- Work order
Reduce the material below to its lines containing "trace".
■ ■ ■ ■
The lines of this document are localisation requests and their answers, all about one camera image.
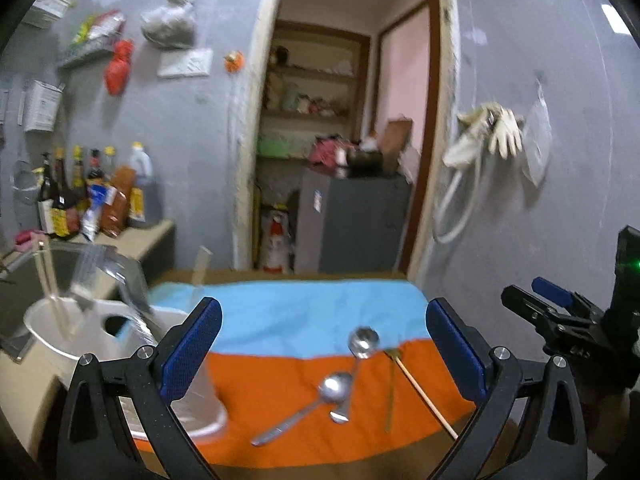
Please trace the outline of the wooden chopstick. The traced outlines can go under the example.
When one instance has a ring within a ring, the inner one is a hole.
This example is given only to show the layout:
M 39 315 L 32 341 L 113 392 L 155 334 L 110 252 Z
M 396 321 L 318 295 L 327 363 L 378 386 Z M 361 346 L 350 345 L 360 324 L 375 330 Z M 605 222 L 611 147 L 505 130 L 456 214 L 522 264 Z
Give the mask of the wooden chopstick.
M 38 278 L 44 296 L 50 301 L 50 306 L 62 337 L 67 339 L 70 336 L 70 322 L 68 322 L 64 304 L 58 293 L 58 280 L 56 279 L 51 256 L 49 237 L 44 234 L 34 234 L 32 236 L 32 252 L 34 253 Z
M 209 265 L 210 258 L 212 258 L 212 252 L 205 246 L 198 248 L 198 254 L 196 255 L 194 266 L 192 270 L 192 296 L 191 304 L 198 304 L 200 302 L 200 290 L 204 283 L 205 274 Z
M 440 426 L 442 426 L 442 428 L 445 429 L 446 433 L 449 434 L 449 437 L 452 440 L 454 441 L 457 440 L 458 438 L 457 431 L 454 430 L 454 427 L 450 425 L 446 417 L 442 414 L 441 411 L 439 411 L 434 401 L 430 398 L 430 396 L 426 393 L 426 391 L 420 386 L 416 378 L 413 377 L 413 374 L 409 372 L 404 362 L 402 362 L 401 357 L 395 356 L 394 361 L 396 365 L 399 367 L 401 373 L 404 374 L 405 378 L 408 379 L 408 382 L 410 382 L 410 385 L 413 386 L 413 389 L 416 390 L 416 393 L 420 396 L 422 401 L 426 404 L 428 409 L 432 412 L 432 414 L 438 420 L 438 422 L 440 423 Z

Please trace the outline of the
■ ■ ■ ■
- Exercise solution
Please trace the outline of the wooden chopstick. The traced outlines can go under the example.
Please trace the outline of the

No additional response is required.